Jonah in the 21st Century | “To doubt the God you believe in is to serve him,” Christopher Bollen speaking with Joshua Ferris about To Rise Again at a Decent Hour in Interview magazine, May 2014.
Acknowledgments
THE JOYFUL, IMPOSSIBLE task. But to begin. I am grateful for,
scientists and rationalists of all persuasions who push outward our understanding of the real world and to those who, by their example, show that it is more honorable to abandon an idea of god that is too small than to honor it;
Sunday School teachers of all times and circumstances who fearlessly take upon themselves the task of introducing to three-year-olds the most ambitious literary text of Western Civilization;
members of cloistered communities in all faiths who rise in the dark of night to pray for the brokenness of the world while the rest of us sleep;
designers, architects, composers and artists of all kinds who, through their work, bring into the physical world what at first they alone could see, making our world more dense with meaning, more transparent and more deeply human;
my children and children by marriage, Augie, Joey, Madeline, Ikuko, Rana and Roman, through whom I learn that unconditional love is not only a noble idea but is also real, abundant and free; and to my five grandchildren who, though very young, ask ethical and religious questions of their own accord, reminding me that to be human is to be unlike every other living thing;
friends who keep me on the high ground from which all good work comes: Jeremy Foss, Arch Getty, Leo Harrington, Enrique Martinéz Celaya, Jim and Jane Sherry, Scott and Jeannie Wood; and to writer friends, Julianne Cohen, Sam Dunn, Janet Fitch, Jody Hauber, Ilya Kaminsky, Rochelle Low and Rita Williams who read the early work and refused to commend it when it was horrid yet pointed me toward what might be good—for their candor and kindness.
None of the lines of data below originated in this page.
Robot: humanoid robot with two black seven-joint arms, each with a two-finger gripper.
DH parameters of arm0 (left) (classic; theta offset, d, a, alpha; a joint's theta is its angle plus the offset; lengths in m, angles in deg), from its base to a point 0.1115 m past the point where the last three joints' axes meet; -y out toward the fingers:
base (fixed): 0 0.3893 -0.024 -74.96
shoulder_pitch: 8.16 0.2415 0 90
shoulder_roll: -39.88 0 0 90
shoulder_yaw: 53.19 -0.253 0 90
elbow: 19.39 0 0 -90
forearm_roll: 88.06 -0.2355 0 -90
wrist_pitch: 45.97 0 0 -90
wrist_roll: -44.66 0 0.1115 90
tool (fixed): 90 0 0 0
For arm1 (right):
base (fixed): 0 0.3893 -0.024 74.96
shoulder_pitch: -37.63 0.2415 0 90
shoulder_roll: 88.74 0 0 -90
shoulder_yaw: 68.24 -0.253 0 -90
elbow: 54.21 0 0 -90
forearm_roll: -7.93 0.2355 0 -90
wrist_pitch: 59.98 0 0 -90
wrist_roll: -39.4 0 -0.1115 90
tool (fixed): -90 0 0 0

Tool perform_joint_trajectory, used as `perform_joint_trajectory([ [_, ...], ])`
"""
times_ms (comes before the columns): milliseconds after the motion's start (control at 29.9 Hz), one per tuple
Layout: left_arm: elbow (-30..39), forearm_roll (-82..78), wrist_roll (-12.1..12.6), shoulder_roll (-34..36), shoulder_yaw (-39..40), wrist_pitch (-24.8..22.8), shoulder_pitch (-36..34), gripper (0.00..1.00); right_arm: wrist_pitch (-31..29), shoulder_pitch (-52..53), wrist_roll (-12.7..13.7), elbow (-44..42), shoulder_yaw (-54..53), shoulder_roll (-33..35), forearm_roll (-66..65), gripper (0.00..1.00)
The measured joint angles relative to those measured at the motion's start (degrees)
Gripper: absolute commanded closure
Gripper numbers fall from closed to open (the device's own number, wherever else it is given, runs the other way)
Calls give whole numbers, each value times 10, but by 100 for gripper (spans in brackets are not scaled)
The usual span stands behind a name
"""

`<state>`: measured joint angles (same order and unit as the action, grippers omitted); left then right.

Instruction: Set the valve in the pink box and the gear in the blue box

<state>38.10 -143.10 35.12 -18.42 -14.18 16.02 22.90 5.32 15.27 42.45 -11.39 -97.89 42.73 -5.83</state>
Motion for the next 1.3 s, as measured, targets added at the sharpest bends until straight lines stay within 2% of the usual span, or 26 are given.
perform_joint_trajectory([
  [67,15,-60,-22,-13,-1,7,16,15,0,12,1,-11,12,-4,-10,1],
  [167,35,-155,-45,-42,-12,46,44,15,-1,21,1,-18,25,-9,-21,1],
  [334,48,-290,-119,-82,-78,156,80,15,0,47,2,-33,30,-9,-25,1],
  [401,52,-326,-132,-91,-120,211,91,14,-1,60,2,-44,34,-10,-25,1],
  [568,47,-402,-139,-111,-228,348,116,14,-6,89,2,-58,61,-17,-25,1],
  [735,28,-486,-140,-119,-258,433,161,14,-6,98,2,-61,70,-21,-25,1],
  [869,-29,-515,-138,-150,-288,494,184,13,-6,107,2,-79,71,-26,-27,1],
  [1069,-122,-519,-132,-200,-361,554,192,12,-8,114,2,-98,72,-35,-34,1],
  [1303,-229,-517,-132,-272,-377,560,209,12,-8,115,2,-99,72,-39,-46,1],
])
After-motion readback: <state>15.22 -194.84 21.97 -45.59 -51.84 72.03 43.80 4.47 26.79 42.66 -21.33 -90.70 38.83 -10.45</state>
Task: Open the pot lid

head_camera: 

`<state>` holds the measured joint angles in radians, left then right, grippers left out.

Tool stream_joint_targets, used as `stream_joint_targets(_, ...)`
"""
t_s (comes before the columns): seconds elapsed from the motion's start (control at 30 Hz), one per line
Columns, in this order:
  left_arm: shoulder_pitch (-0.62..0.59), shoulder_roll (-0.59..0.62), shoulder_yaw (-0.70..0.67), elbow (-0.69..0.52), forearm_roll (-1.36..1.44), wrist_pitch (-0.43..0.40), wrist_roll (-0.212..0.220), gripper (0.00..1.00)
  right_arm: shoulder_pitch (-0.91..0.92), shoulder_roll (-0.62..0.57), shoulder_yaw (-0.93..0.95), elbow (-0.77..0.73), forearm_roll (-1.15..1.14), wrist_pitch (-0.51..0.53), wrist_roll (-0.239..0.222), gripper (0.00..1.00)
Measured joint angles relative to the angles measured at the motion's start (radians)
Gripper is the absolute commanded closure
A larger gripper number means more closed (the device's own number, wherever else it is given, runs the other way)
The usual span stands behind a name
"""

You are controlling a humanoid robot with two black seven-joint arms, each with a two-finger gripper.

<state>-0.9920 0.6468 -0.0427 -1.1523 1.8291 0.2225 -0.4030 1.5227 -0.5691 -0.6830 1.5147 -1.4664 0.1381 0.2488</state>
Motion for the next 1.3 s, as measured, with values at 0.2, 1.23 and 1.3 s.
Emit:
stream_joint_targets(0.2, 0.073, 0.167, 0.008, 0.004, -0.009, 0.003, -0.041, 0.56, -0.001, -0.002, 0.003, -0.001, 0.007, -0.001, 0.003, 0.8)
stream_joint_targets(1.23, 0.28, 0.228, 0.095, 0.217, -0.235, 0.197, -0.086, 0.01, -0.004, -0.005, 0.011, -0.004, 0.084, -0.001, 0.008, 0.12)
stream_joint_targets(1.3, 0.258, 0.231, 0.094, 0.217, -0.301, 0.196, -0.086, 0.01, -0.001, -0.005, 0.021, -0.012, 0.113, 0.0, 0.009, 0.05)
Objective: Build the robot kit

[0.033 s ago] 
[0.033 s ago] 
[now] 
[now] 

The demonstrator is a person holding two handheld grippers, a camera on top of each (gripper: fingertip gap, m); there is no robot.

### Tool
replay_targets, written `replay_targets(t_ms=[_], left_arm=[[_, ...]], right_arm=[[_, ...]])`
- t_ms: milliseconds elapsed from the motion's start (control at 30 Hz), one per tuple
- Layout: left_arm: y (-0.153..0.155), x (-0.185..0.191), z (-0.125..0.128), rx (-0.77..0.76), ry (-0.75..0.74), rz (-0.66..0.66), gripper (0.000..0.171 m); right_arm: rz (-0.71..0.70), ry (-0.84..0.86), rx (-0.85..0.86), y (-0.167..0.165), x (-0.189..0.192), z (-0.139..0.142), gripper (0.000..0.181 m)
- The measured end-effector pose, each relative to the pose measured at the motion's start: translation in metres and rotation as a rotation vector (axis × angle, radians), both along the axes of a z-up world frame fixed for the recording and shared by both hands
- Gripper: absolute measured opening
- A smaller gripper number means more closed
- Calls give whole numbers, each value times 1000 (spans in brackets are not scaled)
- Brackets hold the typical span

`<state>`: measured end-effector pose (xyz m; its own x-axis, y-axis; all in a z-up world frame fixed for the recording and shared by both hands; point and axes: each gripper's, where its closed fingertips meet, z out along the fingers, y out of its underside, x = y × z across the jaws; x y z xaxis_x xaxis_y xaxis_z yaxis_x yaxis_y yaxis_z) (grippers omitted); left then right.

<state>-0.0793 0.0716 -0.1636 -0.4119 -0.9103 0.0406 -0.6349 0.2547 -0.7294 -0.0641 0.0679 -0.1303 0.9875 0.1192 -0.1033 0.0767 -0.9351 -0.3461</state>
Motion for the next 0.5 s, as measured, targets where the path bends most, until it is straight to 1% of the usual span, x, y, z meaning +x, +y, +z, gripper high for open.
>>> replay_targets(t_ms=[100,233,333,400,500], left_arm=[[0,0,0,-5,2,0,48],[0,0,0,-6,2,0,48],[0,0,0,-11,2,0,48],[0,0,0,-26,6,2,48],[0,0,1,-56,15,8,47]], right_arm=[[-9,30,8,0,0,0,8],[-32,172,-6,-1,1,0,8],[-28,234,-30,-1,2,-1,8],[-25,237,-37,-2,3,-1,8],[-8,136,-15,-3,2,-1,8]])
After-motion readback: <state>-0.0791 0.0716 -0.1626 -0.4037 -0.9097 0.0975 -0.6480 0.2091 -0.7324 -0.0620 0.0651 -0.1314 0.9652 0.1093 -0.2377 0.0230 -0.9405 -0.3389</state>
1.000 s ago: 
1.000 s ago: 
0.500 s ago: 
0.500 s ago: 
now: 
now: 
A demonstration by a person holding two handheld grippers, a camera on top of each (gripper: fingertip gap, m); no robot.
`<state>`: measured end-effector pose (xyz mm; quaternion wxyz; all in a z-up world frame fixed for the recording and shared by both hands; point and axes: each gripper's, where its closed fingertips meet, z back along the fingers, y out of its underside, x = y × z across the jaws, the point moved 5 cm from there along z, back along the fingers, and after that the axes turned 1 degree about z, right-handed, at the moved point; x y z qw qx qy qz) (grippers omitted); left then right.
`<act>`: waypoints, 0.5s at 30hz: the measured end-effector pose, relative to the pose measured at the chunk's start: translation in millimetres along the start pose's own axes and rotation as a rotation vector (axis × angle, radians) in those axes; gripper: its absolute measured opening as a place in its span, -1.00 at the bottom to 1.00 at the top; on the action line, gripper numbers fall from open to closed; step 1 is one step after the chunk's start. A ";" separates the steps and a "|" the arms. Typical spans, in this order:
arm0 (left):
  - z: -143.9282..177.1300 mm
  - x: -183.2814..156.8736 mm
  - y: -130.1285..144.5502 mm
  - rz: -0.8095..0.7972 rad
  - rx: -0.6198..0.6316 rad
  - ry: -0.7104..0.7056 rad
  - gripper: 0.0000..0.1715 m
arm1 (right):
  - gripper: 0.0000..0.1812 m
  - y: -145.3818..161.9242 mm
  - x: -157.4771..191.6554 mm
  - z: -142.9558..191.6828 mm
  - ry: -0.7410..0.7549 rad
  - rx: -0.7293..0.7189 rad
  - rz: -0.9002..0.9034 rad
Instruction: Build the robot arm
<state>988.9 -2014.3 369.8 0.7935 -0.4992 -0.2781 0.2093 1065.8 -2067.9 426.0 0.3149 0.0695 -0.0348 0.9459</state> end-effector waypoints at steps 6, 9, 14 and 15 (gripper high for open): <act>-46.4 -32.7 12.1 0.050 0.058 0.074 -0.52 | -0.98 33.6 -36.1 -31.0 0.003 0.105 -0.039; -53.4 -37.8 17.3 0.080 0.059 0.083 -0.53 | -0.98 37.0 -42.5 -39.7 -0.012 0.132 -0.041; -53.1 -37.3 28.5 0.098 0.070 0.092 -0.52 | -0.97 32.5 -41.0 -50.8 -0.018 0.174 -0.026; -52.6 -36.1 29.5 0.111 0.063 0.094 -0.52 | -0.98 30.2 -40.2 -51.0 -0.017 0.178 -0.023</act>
And particularly to David Francis and Garth Greenwell who, over years, turned from their own splendid work to give extraordinary attentiveness to mine;
Whale & Star and Lannan Foundation, particularly Jo Chapman, for giving me a generous Literary Fellowship and writing residencies without asking anything in return and without receiving anything for many years, thus showing me what patience and faith in another person looks like;
LaunchPodium, particularly Bridie and Mike Parsons, Robert Shabazz and Marielle Sedin who energetically brought their expertise to my world, extending the reach of this text into the ever-changing digital environment; and to Radu Cautis who first conceived of this and helped put it into motion;
and for Counterpoint Press, Rolph Blythe, Megan Fishmann, Matthew Hoover, Megan Jones, Corinne Kalasky, Claire Shalinsky, Diane Turso, Charlie Winton, Sharon Wu and the entire crew who gave this new text its home. And most particularly for Jack Shoemaker,
who kept and keeps The Memory Room in print for 13 years without earning a dime, silently and staunchly maintaining in his person a barrier between art and the bottom line, thus providing writers with that perfect and priceless habitat in which to feel meaningless, to graze, to rise up and then to run.